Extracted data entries
--------

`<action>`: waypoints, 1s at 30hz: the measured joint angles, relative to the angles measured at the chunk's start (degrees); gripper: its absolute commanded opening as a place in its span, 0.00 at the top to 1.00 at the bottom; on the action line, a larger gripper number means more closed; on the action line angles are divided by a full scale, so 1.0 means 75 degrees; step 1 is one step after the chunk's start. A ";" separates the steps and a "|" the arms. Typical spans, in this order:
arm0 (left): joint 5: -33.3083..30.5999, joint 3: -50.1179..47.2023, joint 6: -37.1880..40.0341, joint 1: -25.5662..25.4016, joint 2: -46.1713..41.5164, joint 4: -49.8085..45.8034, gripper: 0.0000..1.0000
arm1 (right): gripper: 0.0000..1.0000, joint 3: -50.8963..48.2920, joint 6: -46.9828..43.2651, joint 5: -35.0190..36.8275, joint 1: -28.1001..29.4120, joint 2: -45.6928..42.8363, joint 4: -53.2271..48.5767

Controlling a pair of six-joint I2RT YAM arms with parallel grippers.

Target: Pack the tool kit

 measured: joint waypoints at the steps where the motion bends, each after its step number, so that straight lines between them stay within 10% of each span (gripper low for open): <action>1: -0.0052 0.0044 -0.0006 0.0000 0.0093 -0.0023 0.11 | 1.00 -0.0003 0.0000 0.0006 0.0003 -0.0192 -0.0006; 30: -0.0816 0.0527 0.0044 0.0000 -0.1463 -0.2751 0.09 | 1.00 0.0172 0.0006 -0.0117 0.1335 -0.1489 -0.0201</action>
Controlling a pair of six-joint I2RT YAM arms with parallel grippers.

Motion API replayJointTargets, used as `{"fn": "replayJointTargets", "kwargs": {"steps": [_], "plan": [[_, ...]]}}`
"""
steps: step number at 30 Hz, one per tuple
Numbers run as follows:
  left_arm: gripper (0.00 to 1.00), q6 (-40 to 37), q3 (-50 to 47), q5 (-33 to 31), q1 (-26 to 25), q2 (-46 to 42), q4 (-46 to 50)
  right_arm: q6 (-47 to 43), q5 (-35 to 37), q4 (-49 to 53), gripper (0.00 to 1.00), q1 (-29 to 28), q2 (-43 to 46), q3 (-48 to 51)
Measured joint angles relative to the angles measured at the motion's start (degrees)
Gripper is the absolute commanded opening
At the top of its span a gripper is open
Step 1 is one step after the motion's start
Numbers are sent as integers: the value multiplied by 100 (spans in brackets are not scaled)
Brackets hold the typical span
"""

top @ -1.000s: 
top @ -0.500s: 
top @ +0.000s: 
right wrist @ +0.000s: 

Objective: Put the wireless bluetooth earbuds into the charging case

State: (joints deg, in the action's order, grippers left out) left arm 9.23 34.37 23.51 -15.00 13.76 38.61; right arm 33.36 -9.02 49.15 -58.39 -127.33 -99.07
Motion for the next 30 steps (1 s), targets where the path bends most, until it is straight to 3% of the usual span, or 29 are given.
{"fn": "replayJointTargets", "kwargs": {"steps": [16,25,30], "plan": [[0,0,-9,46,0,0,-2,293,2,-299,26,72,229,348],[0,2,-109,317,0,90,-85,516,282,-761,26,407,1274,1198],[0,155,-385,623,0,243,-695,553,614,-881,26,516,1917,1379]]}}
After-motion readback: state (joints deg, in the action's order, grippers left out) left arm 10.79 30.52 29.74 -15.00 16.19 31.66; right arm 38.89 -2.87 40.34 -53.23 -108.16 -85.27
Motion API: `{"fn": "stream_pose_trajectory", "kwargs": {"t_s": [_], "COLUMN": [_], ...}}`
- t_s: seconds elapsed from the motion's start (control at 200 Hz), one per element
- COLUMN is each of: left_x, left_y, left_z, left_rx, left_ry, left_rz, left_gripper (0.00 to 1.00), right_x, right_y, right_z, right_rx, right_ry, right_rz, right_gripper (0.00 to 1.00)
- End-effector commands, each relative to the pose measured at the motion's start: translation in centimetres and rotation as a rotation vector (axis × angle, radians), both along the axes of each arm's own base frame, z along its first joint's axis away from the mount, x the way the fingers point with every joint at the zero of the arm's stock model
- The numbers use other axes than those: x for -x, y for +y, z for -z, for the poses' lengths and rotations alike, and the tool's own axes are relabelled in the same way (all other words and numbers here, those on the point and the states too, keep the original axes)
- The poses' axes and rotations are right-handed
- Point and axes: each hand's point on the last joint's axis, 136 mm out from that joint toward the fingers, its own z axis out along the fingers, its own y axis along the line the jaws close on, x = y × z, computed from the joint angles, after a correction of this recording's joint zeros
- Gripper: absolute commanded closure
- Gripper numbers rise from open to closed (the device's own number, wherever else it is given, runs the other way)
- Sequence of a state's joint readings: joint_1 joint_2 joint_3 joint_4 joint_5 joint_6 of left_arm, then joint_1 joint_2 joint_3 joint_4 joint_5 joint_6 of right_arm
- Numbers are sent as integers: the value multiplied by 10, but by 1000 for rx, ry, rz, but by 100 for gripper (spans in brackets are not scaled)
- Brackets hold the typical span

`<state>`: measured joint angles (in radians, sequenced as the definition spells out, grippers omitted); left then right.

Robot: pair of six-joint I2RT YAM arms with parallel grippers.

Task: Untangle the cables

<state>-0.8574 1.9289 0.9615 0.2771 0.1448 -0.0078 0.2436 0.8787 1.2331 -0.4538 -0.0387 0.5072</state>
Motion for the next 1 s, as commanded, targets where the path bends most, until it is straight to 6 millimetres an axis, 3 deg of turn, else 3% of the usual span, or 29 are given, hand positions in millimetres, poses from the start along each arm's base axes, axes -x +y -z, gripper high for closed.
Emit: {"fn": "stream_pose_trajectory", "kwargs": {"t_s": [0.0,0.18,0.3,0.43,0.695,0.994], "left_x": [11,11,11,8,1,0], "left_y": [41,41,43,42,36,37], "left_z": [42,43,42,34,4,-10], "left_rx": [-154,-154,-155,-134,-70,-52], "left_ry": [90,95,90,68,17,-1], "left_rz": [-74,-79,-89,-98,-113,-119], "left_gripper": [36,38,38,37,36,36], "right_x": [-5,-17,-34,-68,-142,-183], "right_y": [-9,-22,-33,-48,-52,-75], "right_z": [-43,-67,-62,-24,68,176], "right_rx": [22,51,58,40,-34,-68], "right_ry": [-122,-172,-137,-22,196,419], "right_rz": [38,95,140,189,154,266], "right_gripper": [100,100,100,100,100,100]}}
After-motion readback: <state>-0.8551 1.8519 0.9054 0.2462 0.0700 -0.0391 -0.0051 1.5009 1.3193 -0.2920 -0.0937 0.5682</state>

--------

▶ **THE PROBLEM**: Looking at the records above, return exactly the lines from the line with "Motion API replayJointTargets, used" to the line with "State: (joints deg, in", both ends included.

▶ **RESPONSE**:
Motion API replayJointTargets, used as `{"fn": "replayJointTargets", "kwargs": {"steps": [_], "plan": [[_, ...]]}}`
"""
steps: step number at 30 Hz, one per tuple
Numbers run as follows:
  left_arm: gripper (0.00 to 1.00), q6 (-40 to 37), q3 (-50 to 47), q5 (-33 to 31), q1 (-26 to 25), q2 (-46 to 42), q4 (-46 to 50)
  right_arm: q6 (-47 to 43), q5 (-35 to 37), q4 (-49 to 53), gripper (0.00 to 1.00), q1 (-29 to 28), q2 (-43 to 46), q3 (-48 to 51)
Measured joint angles relative to the angles measured at the motion's start (degrees)
Gripper is the absolute commanded opening
At the top of its span a gripper is open
Step 1 is one step after the motion's start
Numbers are sent as integers: the value multiplied by 100 (spans in brackets are not scaled)
Brackets hold the typical span
"""

top @ -1.000s: 
top @ -0.500s: 
top @ +0.000s: 
right wrist @ +0.000s: 

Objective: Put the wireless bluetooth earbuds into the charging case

State: (joints deg, in the action's order, grippers left out) left arm 9.23 34.37 23.51 -15.00 13.76 38.61; right arm 33.36 -9.02 49.15 -58.39 -127.33 -99.07

This exercise has been worked through to completion.